В конце концерта, когда публика уже начала уставать (в зале было довольно душно) ведущий объявил:
– Сейчас перед вами выступит молодой, многообещающий артист, защищающий свои претензии на звание дзе́ндза – второстепенного исполнителя. Встречайте, Аратаксий Светлячок – Хотару Эйдзи!
Тогда ещё Нэкоми не разбиралась во всех тонкостях «искусства падающих слов» и не знала о строгих правилах и законах, кои соблюдаются в этом виде искусства с завидной неизменностью. Она зевнула и прикинула, сколько ещё времени ей предстоит просидеть в неудобной позе с подогнутыми под себя ногами.
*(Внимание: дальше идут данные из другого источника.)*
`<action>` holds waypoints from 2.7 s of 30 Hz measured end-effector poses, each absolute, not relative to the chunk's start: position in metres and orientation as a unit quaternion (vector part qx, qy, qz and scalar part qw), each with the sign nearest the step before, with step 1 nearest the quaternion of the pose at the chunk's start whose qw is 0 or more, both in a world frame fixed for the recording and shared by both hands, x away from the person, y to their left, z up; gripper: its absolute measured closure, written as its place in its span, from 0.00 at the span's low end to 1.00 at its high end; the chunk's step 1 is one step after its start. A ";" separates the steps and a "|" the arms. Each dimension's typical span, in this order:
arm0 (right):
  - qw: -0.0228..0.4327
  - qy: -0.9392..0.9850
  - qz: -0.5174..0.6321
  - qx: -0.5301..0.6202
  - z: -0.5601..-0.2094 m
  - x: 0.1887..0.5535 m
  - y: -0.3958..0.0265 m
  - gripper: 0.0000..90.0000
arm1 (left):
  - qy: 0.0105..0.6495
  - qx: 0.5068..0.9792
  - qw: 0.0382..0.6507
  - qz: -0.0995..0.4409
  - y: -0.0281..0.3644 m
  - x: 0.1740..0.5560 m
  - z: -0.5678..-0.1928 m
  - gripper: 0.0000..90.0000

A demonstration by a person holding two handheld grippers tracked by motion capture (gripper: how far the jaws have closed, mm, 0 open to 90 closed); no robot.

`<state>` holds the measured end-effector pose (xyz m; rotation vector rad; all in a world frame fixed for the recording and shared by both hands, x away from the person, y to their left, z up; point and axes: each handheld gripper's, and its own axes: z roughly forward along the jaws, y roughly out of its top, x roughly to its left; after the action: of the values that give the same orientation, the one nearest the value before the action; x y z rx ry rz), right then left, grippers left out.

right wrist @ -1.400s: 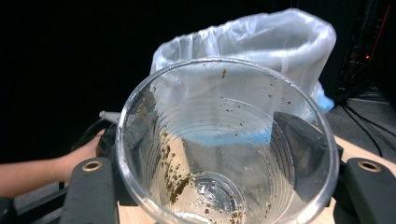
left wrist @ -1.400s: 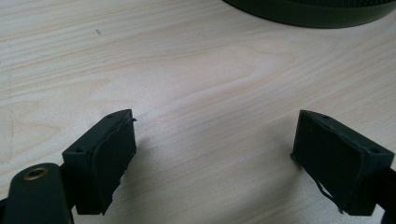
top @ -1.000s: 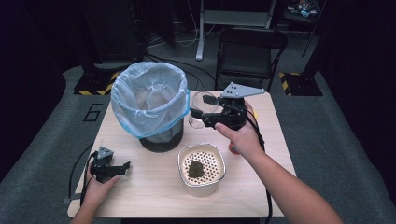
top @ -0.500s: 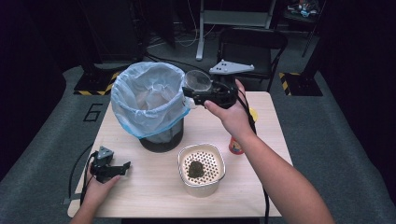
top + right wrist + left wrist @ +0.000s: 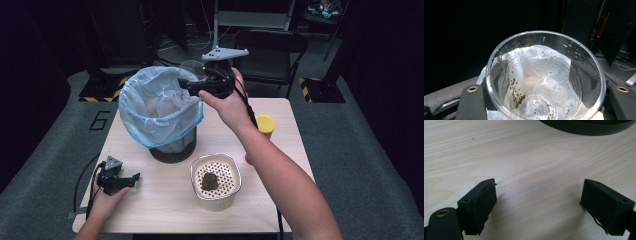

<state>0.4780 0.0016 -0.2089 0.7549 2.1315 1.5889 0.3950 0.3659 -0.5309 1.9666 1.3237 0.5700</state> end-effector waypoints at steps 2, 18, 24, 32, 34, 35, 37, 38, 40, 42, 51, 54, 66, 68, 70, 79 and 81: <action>0.187 0.757 0.565 0.270 -0.209 0.480 0.008 0.36 | 0.507 0.757 0.346 0.223 0.366 0.395 -0.531 0.15; 0.203 0.787 0.525 0.252 -0.234 0.503 0.066 0.34 | 0.502 0.764 0.342 0.218 0.366 0.392 -0.530 0.15; 0.199 0.788 0.524 0.256 -0.244 0.512 0.082 0.33 | 0.504 0.762 0.343 0.216 0.365 0.392 -0.530 0.15; 0.181 0.791 0.524 0.258 -0.251 0.517 0.092 0.27 | 0.502 0.764 0.343 0.216 0.365 0.393 -0.530 0.15; 0.183 0.795 0.520 0.255 -0.252 0.515 0.095 0.20 | 0.503 0.764 0.342 0.215 0.365 0.392 -0.530 0.15; 0.186 0.795 0.520 0.252 -0.253 0.514 0.095 0.16 | 0.503 0.764 0.342 0.214 0.365 0.392 -0.530 0.15; 0.189 0.798 0.516 0.248 -0.254 0.513 0.096 0.14 | 0.503 0.764 0.342 0.214 0.365 0.392 -0.530 0.15; 0.188 0.799 0.516 0.246 -0.254 0.512 0.095 0.13 | 0.503 0.764 0.342 0.214 0.365 0.392 -0.530 0.15; 0.191 0.800 0.514 0.243 -0.254 0.511 0.094 0.13 | 0.503 0.764 0.342 0.214 0.365 0.392 -0.530 0.15; 0.196 0.802 0.510 0.241 -0.254 0.511 0.093 0.13 | 0.505 0.764 0.343 0.211 0.365 0.392 -0.530 0.15; 0.208 0.798 0.512 0.241 -0.246 0.503 0.081 0.11 | 0.505 0.763 0.343 0.212 0.365 0.393 -0.530 0.15; 0.226 0.801 0.499 0.241 -0.241 0.498 0.071 0.15 | 0.505 0.764 0.343 0.210 0.365 0.393 -0.530 0.15; 0.191 0.791 0.532 0.233 -0.232 0.465 0.013 0.36 | 0.509 0.757 0.348 0.215 0.363 0.392 -0.531 0.15; 0.190 0.790 0.533 0.237 -0.235 0.458 0.003 0.36 | 0.504 0.763 0.342 0.215 0.364 0.392 -0.530 0.15; 0.192 0.791 0.529 0.239 -0.240 0.453 -0.008 0.36 | 0.504 0.765 0.340 0.214 0.365 0.392 -0.530 0.15; 0.197 0.785 0.524 0.265 -0.255 0.436 -0.060 0.23 | 0.504 0.762 0.343 0.219 0.364 0.392 -0.531 0.15; 0.197 0.784 0.525 0.269 -0.256 0.434 -0.069 0.20 | 0.503 0.762 0.343 0.218 0.364 0.392 -0.530 0.15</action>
<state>0.4345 -0.0687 -0.2563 0.7523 2.1943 1.4694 0.3921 0.3643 -0.5305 1.9812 1.3086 0.5676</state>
Сямисэны за ширмой изменили ритм и тональность, а из правой кулисы на сцену вышел прекрасный юноша. С этой минуты девочка не могла оторвать взгляда от стройной, высокой фигуры в густо-синих старинных одеждах. Удобные места, которые Широ занимал, как человек, близкий к Ассоциации, позволяли во всех подробностях разглядеть лицо чтеца: чуть удлинённое, с изящными чертами, обрамлённое чёрными, от природы вьющимися волосами. Светлячок был прекрасен. Нэко даже показалось, будто от него исходит едва заметное сияние.
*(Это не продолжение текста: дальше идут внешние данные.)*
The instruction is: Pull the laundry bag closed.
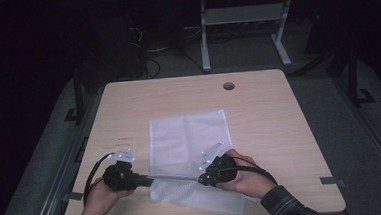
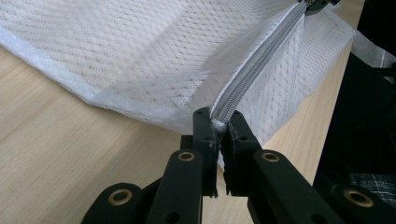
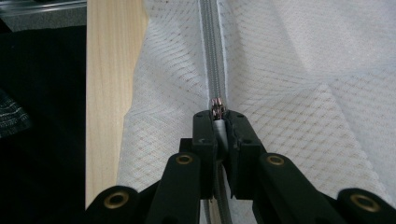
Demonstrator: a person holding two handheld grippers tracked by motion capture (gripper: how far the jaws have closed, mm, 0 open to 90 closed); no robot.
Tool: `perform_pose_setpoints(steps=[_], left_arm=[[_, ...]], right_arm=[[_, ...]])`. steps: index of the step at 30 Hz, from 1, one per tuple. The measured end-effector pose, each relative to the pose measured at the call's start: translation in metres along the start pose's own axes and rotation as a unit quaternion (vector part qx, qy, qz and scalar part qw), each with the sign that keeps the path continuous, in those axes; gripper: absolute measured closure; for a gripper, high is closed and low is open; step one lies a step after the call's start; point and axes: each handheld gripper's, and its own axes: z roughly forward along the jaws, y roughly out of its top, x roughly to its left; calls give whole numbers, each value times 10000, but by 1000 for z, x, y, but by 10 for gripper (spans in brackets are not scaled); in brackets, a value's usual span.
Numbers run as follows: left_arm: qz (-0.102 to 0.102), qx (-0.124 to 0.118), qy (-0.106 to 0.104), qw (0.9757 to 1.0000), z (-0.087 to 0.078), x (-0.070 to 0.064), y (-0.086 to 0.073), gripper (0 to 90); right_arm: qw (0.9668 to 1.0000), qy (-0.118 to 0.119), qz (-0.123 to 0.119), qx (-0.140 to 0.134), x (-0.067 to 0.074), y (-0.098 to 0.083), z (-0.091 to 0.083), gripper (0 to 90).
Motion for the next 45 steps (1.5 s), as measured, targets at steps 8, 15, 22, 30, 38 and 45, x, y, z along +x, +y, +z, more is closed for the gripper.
perform_pose_setpoints(steps=[8,15,22,30,38,45], left_arm=[[5,4,-41,10000,1,-1,1,848],[0,20,-13,10000,0,-1,0,846],[10,32,-39,10000,2,-2,1,846],[-30,35,-72,10000,2,-2,1,848],[-73,59,-110,9999,2,-1,1,850],[-31,95,-87,9999,3,-2,3,853]], right_arm=[[10000,24,21,-38,1,-4,-3,832],[9997,-172,-148,-26,2,-4,1,758],[9987,-302,-392,76,8,4,6,819],[9993,-260,-254,28,7,2,3,829],[9998,-145,-124,-25,6,-2,1,834],[10000,-24,-26,-67,6,-6,0,837]])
Артист опустился на подушки, вежливо поклонился публике и стукнул веером по доскам сцены. Музыка смолкла, и зазвучал чарующий голос, который навсегда запал в душу травницы. Конечно, тогда она не запомнила рассказ о незадачливом охотнике, который решил возвыситься и войти в круг знати посредством покупки чрезвычайно дорогого ружья. Нэко потом нашла и выучила миниатюру наизусть, а тогда она вместе с залом хохотала над тем, как Хотару, прищурив большие красивые глаза, изображал придирчивого покупателя в оружейной лавке, коего интересовал лишь внешний вид оружия, стоимость инкрустации, а главное – фирменный футляр. А то, как он отмахнулся от предупреждения о сильной отдаче, было настолько органично сыграно, что на мгновение все, включая замершую от восторга девочку с коротко остриженными волосами, увидели на сцене страдающего отдышкой мужчину средних лет, с въедливой настойчивостью заставляющего продавца отвечать на свои глупые вопросы.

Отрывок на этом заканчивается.